東京近郊には、「遊びながら学べる」をコンセプトにした屋内キッズパークが多数ありますが、それぞれにテーマ・料金・対象年齢・アクセス条件が異なります。本記事では、客観的な情報をもとに以下の5施設を並列で紹介しました。
目的別に見た選び方の再整理
■ 絵本・アート・創作体験重視なら
→ PLAY! PARK ERIC CARLE(二子玉川)
エリック・カールの作品世界を再現した9エリアと、30種類以上の日替わりワークショップが特徴。駅徒歩約1分・ショッピングセンター内で天候を問わず利用しやすい環境。
■ 大型遊具・体を思いきり動かして遊ばせたいなら
→ ASOBono!(東京ドームシティ)
都内最大級規模の大型アスレチック・ボールプールを中心とした施設。多様なテーマエリアで体力を発散させたいお子さまに適しています。
■ 本格的な職業体験・社会の仕組みを学ばせたいなら
→ キッザニア東京(豊洲)
実在する企業が監修した約100種類の職業体験と、専用通貨「キッゾ」を使った経済活動の疑似体験が可能。3歳〜15歳向けの半日型施設。

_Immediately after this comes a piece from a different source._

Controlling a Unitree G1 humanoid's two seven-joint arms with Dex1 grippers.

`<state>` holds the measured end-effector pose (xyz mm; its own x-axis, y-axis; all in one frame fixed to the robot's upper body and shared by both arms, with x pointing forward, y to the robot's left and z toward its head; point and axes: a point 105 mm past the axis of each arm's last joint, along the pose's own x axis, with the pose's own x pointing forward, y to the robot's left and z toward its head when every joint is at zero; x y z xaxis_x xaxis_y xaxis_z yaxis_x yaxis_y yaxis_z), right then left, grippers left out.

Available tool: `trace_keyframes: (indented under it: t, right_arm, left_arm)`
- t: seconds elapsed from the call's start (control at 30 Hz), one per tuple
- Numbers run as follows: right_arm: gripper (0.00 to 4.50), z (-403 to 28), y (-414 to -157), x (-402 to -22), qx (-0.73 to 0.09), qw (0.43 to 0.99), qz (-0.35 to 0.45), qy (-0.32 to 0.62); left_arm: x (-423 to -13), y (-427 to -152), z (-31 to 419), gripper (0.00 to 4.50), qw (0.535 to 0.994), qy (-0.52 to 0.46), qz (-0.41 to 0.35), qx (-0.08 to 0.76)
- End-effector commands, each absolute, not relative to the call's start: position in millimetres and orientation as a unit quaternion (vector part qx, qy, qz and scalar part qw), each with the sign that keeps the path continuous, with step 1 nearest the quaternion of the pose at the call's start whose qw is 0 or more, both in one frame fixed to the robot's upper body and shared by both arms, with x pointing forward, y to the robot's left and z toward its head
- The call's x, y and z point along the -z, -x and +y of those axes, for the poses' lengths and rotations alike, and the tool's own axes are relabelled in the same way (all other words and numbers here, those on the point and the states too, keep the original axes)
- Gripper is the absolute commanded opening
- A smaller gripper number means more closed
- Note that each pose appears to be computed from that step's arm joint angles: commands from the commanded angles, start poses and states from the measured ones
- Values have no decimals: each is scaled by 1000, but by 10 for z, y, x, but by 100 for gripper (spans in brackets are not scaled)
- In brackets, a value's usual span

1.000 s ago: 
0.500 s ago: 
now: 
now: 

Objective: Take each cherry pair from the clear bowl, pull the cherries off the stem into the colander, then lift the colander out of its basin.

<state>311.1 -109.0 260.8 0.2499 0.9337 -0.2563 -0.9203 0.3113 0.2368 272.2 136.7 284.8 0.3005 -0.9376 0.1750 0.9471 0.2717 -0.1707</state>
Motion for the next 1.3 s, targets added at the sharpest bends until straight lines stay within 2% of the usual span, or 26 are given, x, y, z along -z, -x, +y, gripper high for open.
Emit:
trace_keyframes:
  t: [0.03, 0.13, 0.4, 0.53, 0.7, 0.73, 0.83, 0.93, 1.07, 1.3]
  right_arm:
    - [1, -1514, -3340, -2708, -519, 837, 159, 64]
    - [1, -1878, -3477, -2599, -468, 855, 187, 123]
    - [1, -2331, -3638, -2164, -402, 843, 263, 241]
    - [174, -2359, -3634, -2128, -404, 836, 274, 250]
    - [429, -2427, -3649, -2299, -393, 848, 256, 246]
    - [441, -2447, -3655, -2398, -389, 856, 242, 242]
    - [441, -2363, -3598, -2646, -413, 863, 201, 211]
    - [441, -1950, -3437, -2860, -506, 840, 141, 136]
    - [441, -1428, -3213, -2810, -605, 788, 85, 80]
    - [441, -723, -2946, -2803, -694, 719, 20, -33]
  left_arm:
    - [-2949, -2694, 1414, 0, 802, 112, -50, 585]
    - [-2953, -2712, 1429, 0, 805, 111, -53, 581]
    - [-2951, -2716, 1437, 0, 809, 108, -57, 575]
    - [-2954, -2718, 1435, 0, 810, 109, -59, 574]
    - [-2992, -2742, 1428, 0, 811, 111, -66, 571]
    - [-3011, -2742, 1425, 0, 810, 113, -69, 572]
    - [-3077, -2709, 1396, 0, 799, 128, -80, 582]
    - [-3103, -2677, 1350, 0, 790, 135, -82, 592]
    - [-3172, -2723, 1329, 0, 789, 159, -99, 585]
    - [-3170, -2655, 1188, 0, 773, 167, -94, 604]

■ デジタル技術・プロジェクションマッピング体験重視なら
→ リトルプラネット(お台場 他)
プロジェクションマッピングやARを活用したインタラクティブな体験施設。全国のショッピングモールに店舗展開しており、アクセスしやすい立地の店舗を探しやすい。
■ 世界の知育玩具・発達段階に合わせた丁寧な遊び重視なら
→ ボーネルンド あそびのせかい(各ショッピングモール内)
世界各国の知育玩具を実際に試しながら遊べる施設。プレイリーダーが常駐する店舗もあり、0歳からの乳幼児連れのご家族にも対応しています。
5施設はそれぞれ異なる「遊びの軸」を持っており、どの施設が優れているかではなく、ご家族の目的・お子さまの年齢・興味・当日のプランに合わせて選ぶことが最も重要です。
特に、PLAY! PARK ERIC CARLEは、エリック・カール作品の世界観を背景に、9つのエリアと30種以上のワークショップを組み合わせた構成になっており、アート・創作活動を重視するご家庭にとっては選択肢のひとつになり得ます。
公式サイトでは、最新のイベント情報やワークショップ内容、料金・予約状況などが随時更新されていますので、具体的な来館を検討する際は、日程・時間帯・参加したいプログラムを確認したうえで計画を立てると、よりスムーズに利用できます。
いずれの施設も土日祝日・長期休暇中は混雑・予約が埋まりやすい傾向にあります。計画的な予約と、最新の料金・営業時間・コンテンツ情報の確認を公式サイトで行ってから来館することをお勧めします。
本記事の情報は、執筆時点で各公式サイト等に掲載されている内容をもとに整理しています。料金・営業時間・プログラム内容は変更される可能性があるため、最終的な決定の前には必ず各施設の公式サイトで最新情報をご確認ください。客観的な情報を参考にしながら、ご家族にとって負担の少ないプランで、親子時間を楽しむ一助となれば幸いです。